The courts have made it very clear: An employee’s resignation must be unequivocal, taking into account all of the circumstances in which it was delivered. Otherwise the termination will amount to wrongful dismissal, which will attract severance in lieu of notice.

In Moreno v. Comfact Corp., the Ontario Superior Court of Justice affirmed recent case law in British Columbia and held that if an employer wishes to rely on an employee's resignation, it must be clear and without doubt.

In Moreno, the court was faced with a critical question: Was he fired or did he quit? Even though Juan Moreno had provided his employer with a resignation letter, the parties decided to work out their issues and Moreno withdrew his resignation. Although the parties agreed they would continue on as though nothing had occurred, the employer still had the resignation letter on file and it attempted to use this at a later date to allege he had resigned. Based on the evidence, Moreno did not quit but rather he was fired, found the court.

In Bru v. AGM Enterprises Inc., the British Columbia Supreme Court found Joey Bru's "resignation" was not clear enough to be considered a resignation and, therefore AGM had wrongfully dismissed her. Bru was a deli clerk at the Mediterranean Market in Kelowna, B.C. After two and a half years of employment at the market, Bru was called in by her manager to discuss a conflict that had developed between her and another deli clerk.

Bru became upset during the meeting and requested permission to go home for an hour. Within the hour, Bru called the manager and told him she was not well enough to return to work for the rest of the day. Bru's next scheduled date to work was two days later on Nov. 12, 2007. However, she didn't show up for her shift and then called the deli supervisor on Nov. 13. Despite contradictory testimony regarding the Nov 13. telephone conversation, the supervisor heard correctly that Bru had said, "I can't take it any longer and I am quitting," found the court.

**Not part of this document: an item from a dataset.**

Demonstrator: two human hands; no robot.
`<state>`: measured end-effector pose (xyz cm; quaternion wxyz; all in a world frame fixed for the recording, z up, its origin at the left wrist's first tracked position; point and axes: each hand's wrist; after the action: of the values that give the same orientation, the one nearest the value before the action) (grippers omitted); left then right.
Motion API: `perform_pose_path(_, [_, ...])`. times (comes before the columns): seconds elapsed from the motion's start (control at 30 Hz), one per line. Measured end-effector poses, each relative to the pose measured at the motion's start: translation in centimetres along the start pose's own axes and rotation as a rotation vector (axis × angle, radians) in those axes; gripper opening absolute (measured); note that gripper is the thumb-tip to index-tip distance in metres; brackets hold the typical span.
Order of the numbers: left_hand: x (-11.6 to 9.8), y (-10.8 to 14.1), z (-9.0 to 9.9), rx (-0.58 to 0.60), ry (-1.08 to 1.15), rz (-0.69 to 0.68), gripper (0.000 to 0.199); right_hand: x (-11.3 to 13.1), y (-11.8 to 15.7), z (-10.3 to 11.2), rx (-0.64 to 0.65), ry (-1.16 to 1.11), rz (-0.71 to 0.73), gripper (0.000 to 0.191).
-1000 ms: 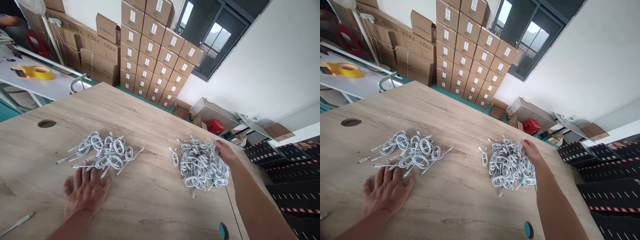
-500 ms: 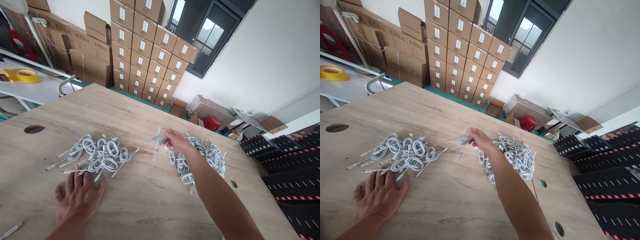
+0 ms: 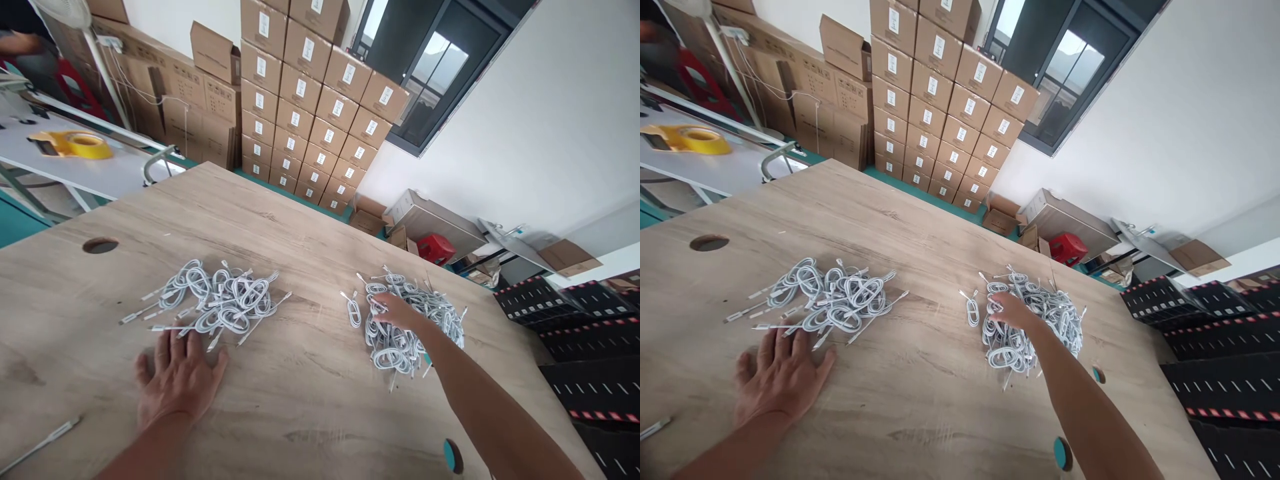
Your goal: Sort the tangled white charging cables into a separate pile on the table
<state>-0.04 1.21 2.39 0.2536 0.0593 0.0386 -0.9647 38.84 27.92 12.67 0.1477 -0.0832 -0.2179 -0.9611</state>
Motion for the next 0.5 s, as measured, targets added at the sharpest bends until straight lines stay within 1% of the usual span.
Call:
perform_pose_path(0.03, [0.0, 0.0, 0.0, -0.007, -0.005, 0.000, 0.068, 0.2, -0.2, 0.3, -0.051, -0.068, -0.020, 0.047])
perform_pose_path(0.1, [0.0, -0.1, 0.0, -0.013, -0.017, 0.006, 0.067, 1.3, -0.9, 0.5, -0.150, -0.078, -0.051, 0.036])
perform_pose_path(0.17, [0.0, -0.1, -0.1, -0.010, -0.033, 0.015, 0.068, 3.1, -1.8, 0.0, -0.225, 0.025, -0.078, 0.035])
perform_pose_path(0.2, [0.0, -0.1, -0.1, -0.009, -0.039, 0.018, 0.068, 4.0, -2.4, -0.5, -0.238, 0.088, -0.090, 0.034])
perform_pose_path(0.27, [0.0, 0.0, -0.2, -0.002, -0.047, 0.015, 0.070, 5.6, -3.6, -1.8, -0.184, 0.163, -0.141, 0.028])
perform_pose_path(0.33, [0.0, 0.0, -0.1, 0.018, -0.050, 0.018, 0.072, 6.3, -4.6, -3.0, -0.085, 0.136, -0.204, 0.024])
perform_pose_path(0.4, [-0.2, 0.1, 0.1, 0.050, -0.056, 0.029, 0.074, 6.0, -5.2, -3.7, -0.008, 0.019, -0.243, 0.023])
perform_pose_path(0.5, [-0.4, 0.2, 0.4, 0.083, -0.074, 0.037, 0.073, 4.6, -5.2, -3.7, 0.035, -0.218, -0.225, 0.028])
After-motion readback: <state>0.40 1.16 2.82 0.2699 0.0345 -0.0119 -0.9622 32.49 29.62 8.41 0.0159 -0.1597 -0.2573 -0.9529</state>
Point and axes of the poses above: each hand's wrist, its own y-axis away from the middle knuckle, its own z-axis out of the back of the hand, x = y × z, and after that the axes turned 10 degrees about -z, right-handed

However, this did not mean Bru made a clear and unequivocal resignation of her position, said the court. The supervisor did not ask any follow up questions to ascertain if Bru truly meant what she said or was simply voicing a frustration.

On Nov. 14, Bru called her manager and asked if she still had a job. The manager said Bru had quit and been replaced. Bru denied quitting. On Nov. 19, Bru received her last paycheque and record of employment. When it was clear there was a misunderstanding, the employer could not rely on Bru's previous comments and ignore the surrounding circumstances, including her plea she had not quit, found the court.

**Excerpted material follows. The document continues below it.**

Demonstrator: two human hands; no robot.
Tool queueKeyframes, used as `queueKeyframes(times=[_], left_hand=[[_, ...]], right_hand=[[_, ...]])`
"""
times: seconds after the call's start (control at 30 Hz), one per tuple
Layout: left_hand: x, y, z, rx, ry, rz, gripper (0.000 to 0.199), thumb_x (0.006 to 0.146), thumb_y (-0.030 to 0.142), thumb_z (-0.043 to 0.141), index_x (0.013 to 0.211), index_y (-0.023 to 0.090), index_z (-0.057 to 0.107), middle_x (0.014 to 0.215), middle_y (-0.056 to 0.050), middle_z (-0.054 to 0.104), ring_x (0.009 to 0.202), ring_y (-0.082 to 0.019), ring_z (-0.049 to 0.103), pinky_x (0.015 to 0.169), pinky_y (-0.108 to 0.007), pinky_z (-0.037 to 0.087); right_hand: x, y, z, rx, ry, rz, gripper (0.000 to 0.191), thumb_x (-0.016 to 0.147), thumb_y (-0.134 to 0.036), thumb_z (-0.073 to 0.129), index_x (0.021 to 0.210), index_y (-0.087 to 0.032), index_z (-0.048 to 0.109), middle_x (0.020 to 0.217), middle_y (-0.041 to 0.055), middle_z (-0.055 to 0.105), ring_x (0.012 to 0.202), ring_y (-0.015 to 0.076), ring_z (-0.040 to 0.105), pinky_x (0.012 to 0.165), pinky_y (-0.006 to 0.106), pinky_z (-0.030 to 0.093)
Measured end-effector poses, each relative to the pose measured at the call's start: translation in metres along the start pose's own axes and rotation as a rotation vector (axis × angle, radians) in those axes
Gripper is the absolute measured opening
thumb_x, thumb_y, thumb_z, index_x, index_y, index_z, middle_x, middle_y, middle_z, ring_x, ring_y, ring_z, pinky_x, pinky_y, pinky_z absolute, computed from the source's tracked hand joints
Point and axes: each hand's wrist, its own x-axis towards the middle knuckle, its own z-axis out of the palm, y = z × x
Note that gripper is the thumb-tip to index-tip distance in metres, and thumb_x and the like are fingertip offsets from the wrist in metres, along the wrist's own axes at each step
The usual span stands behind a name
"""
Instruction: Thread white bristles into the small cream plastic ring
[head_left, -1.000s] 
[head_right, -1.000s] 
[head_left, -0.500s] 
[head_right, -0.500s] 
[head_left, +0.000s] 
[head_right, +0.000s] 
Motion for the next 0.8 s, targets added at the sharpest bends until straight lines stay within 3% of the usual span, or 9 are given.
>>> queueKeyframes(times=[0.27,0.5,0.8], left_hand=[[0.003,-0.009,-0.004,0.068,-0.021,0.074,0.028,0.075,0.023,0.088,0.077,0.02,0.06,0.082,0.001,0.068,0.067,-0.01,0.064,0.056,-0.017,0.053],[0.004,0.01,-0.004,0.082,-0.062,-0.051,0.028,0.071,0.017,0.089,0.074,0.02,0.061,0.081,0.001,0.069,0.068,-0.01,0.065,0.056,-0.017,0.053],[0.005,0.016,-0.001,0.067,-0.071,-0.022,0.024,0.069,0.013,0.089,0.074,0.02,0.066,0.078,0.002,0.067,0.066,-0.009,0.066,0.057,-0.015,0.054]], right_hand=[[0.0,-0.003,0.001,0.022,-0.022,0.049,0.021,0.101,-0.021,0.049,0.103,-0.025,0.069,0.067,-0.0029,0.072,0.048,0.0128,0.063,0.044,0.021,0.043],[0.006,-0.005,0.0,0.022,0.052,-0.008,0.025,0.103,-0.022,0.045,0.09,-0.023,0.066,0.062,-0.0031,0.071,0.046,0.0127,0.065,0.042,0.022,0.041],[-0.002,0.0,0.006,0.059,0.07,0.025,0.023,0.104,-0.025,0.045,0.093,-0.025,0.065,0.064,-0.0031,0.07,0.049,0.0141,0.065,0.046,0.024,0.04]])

Where the fact of a resignation is in doubt, an objective test is applied: Given all the circumstances, would a reasonable person have understood the employee's statement to mean a resignation?

This test affirmed in Cox v. Victoria Plywood Co-Operative Assn., Ata v. Carter Pontiac Buick Ltd., and Assouline v. Ogivar Inc. Furthermore, in Gebreselassie v. VCR Active Media Ltd., the Ontario Superior Court of Justice summarized the standard of proof required to establish a voluntary resignation:

A valid and enforceable resignation must be clear and unequivocal - to be clear and unequivocal, the resignation must objectively reflect an intention to resign or conduct evidencing such and intention."

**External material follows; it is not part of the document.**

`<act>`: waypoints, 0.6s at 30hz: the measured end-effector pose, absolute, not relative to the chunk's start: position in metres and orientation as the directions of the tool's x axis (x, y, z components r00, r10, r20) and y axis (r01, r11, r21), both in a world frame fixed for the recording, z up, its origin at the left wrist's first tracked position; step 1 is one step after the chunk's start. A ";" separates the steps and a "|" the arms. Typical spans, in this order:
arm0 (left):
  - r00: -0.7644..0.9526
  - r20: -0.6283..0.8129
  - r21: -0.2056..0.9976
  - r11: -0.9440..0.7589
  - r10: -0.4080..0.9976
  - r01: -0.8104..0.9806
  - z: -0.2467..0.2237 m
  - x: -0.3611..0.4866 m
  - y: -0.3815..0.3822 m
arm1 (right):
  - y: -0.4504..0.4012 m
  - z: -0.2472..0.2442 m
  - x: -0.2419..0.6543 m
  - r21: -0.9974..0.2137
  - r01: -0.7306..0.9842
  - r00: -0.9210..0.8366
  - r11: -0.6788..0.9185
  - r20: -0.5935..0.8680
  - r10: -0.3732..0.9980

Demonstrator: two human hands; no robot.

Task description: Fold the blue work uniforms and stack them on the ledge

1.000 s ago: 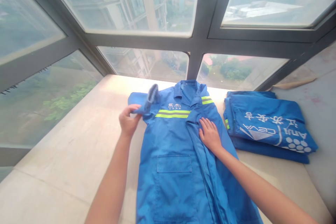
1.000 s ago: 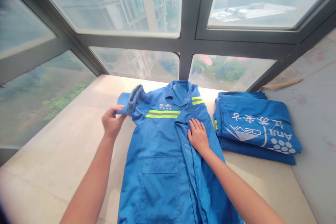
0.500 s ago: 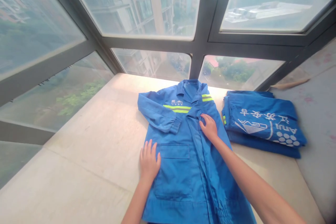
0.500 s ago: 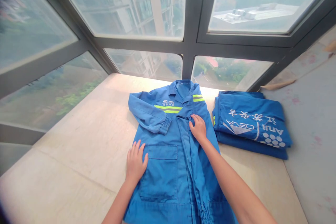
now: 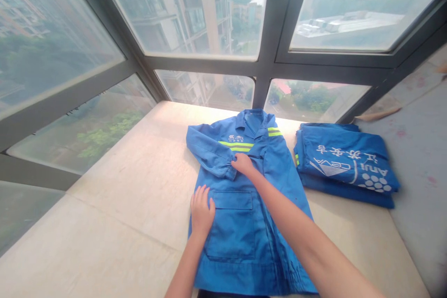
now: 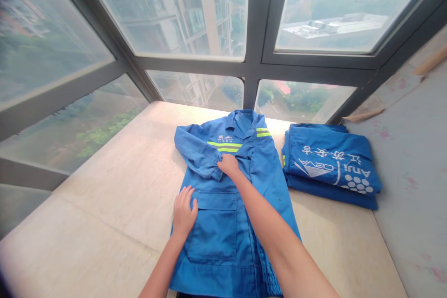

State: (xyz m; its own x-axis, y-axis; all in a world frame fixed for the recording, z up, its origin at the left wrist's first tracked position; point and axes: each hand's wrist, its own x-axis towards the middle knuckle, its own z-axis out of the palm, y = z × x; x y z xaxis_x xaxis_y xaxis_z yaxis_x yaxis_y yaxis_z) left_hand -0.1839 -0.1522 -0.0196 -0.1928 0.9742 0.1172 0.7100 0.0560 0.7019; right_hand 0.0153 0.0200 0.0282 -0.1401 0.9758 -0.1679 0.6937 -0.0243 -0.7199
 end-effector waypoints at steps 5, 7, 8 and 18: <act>-0.317 -0.280 0.960 0.253 0.906 -0.124 -0.013 -0.170 -0.119 | -0.022 0.081 0.027 -0.960 0.256 -0.255 -0.117 -0.184 0.949; -0.183 -0.459 0.839 0.356 0.869 -0.411 -0.013 -0.161 -0.103 | -0.053 0.102 0.036 -0.935 -0.194 -0.287 -0.298 -0.236 0.928; -0.113 -0.490 0.786 0.383 0.864 -0.485 -0.013 -0.156 -0.095 | -0.070 0.108 0.042 -0.861 -0.357 -0.282 -0.362 -0.270 0.921; 0.030 -0.463 0.495 0.287 0.886 -0.820 -0.011 -0.137 -0.015 | -0.171 0.036 0.131 -0.745 -0.440 -0.014 -0.501 -0.552 0.834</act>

Bru and supporting cases stand for the proposition an employer, in circumstances where the employee may be under stress, should raise questions regarding his emotional state and true intentions when receiving or attempting to rely on a resignation statement.

The case did not depend on perfect accuracy or consistency on the part of Ms. Bru, or any other witness, but on an objective assessment and weighing of all the evidence and preponderances of probability on each issue," found the court in Bru.

It's important for employers to ensure - when resignation statements are made in the heat of the moment or if an employer is mentally or physically distressed - the surrounding circumstances are taken into consideration before a resignation is accepted.

For more information see:

  • Moreno v. Comfact Corp., 2009 CarswellOnt 3975 (Ont. S.C.J.).
  • Bru v. AGM Enterprises Inc., 2008 CarswellBC 2635 (B.C. S.C.).
  • Cox v. Victoria Plywood Co-Operative Assn., 1993 CarswellBC 1197 (B.C. S.C.).
  • Ata v. Carter Pontiac Buick Ltd., 2002 CarswellBC 842 (B.C. S.C).
  • Assouline v. Ogivar Inc., 1991 CarswellBC 873 (B.C. S.C.).
  • Gebreselassie v. VCR Active Media Ltd., 2007 CarswellOnt 6929 (Ont. S.C.J.).